* **Work to complete**:
The reply must consist of the complete listing, reproduced exactly, with no images included.

(Dataset section)

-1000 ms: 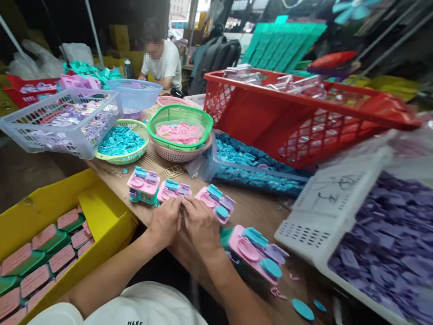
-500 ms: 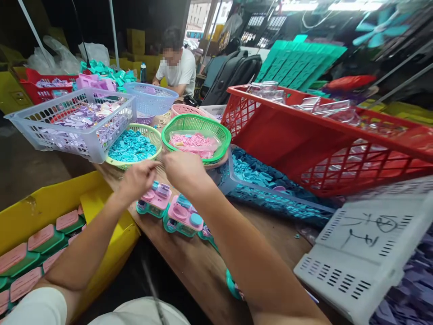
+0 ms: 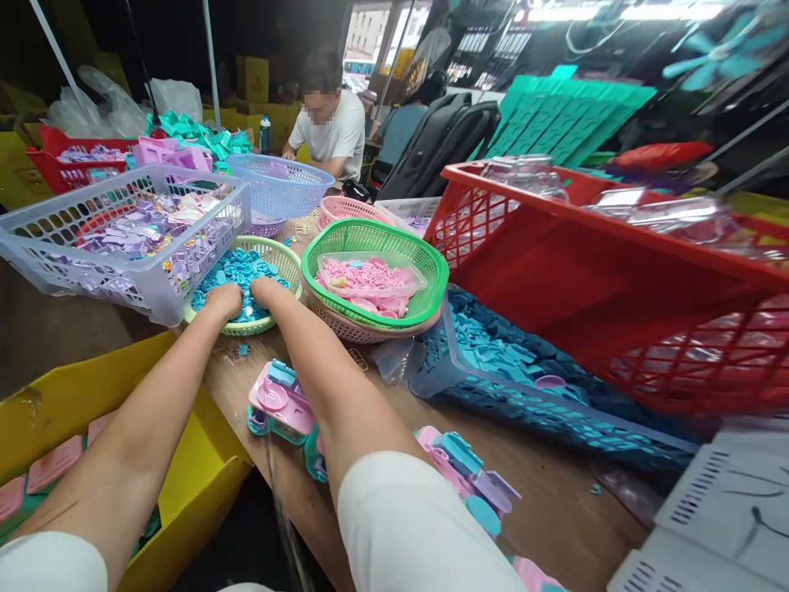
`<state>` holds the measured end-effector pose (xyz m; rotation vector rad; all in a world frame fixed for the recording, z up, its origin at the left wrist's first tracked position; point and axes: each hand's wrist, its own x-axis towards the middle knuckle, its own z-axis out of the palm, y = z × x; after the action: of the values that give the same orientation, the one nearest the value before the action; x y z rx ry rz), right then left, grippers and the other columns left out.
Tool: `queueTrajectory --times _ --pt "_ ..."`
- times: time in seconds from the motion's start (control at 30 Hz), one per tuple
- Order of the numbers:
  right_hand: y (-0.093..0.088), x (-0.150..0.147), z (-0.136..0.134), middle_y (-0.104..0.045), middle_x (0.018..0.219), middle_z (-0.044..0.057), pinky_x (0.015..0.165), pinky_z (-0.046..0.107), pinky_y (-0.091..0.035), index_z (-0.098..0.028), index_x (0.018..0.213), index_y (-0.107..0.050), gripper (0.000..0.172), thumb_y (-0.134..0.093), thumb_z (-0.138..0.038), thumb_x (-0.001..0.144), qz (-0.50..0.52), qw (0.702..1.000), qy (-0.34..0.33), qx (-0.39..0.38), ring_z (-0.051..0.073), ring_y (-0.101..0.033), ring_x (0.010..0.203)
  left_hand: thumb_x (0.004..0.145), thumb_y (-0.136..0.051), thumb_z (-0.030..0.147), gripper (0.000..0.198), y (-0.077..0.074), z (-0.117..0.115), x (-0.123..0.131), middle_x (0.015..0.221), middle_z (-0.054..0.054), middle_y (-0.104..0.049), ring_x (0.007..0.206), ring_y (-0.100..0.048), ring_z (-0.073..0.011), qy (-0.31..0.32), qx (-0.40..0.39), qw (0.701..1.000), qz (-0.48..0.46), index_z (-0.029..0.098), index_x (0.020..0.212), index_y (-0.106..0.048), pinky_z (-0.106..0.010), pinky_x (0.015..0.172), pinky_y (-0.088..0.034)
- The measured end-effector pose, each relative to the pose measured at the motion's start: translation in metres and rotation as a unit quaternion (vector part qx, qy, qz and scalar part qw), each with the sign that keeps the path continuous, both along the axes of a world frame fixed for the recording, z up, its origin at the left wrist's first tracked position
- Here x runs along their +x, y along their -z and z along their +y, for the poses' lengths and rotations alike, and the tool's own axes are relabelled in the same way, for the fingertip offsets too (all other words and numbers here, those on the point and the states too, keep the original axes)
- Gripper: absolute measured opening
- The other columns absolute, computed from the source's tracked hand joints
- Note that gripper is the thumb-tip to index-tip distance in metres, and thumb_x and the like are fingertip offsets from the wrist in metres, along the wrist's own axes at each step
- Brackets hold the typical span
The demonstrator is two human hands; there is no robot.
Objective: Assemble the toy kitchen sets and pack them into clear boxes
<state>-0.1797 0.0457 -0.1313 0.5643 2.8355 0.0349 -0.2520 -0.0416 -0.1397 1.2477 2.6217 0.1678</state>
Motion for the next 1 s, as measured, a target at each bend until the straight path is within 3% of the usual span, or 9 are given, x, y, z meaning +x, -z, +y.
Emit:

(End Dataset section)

* **The completed task**:
-1000 ms: 
-500 ms: 
+0 ms: 
`<state>` holds the measured end-effector pose (xyz m; rotation vector rad; all in a world frame fixed for the recording, z up, its origin at the left wrist's first tracked position; point and axes: each hand's wrist, its own x-axis towards the middle knuckle, its own z-axis out of the palm, y = z × x; after the action: of the values that give the same orientation, the one nearest the value before the action; x y z rx ry rz), right then left, grippers and the other columns left out.
Tool: `queueTrajectory --times _ --pt "_ ..."`
- times: time in seconds from the motion's start (control at 30 Hz), one per tuple
- Order of the numbers:
  right_hand: y (-0.093..0.088), x (-0.150..0.147), z (-0.136..0.134), middle_y (-0.104..0.045), middle_x (0.018..0.219), middle_z (-0.044..0.057), pinky_x (0.015..0.165), pinky_z (-0.046..0.107), pinky_y (-0.091..0.035), index_z (-0.098..0.028), index_x (0.018..0.213), index_y (-0.107..0.050), gripper (0.000..0.172), thumb_y (-0.134..0.093), thumb_z (-0.138..0.038), thumb_x (-0.001..0.144), qz (-0.50..0.52), qw (0.702..1.000), qy (-0.34..0.33), qx (-0.39..0.38), ring_z (-0.051..0.073), ring_y (-0.101..0.033), ring_x (0.010..0.203)
  left_hand: thumb_x (0.004..0.145), thumb_y (-0.136..0.051), thumb_z (-0.030..0.147), gripper (0.000..0.198), y (-0.077..0.074), z (-0.117..0.115), x (-0.123..0.131), middle_x (0.015..0.221), middle_z (-0.054..0.054), middle_y (-0.104..0.049), ring_x (0.007..0.206), ring_y (-0.100..0.048), ring_z (-0.073..0.011), qy (-0.31..0.32), qx (-0.40..0.39), qw (0.701..1.000), qz (-0.48..0.46), index_z (-0.029..0.098), index_x (0.020..0.212), index_y (-0.106..0.048), pinky_z (-0.106..0.010), pinky_x (0.015..0.172), pinky_y (-0.088..0.034)
- The measured end-effector pose, each relative to the pose measured at the motion's start: translation in metres and rotation as a unit quaternion (vector part qx, qy, qz and scalar part qw), each with the sign that keeps the path continuous, both along the axes of a world frame fixed for the recording, z up, its origin at the left wrist's first tracked position
- Here x runs along their +x, y along their -z and z along their +y, for the poses' lengths and rotations alike, and the tool's own axes are relabelled in the same way, for the fingertip offsets too (all other words and numbers here, those on the point and the states too, keep the original axes)
- Gripper: absolute measured opening
- The other columns absolute, computed from the source's tracked hand joints
- Note that gripper is the thumb-tip to index-tip distance in metres, and thumb_x and the like are fingertip offsets from the wrist in metres, along the wrist's own axes at each step
- Brackets hold the typical span
The demonstrator is two human hands; there is no robot.
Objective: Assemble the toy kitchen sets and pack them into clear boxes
<state>-0.1797 0.0457 -0.1313 0.5643 2.8355 0.0349 -0.2520 -0.0416 -0.1397 1.2477 2.6217 0.1678</state>
Motion for the next 1 s, as measured, a target at each bend until the straight path is within 3% of the usual span, or 9 are given, x, y, z meaning +x, -z, +y.
Emit:

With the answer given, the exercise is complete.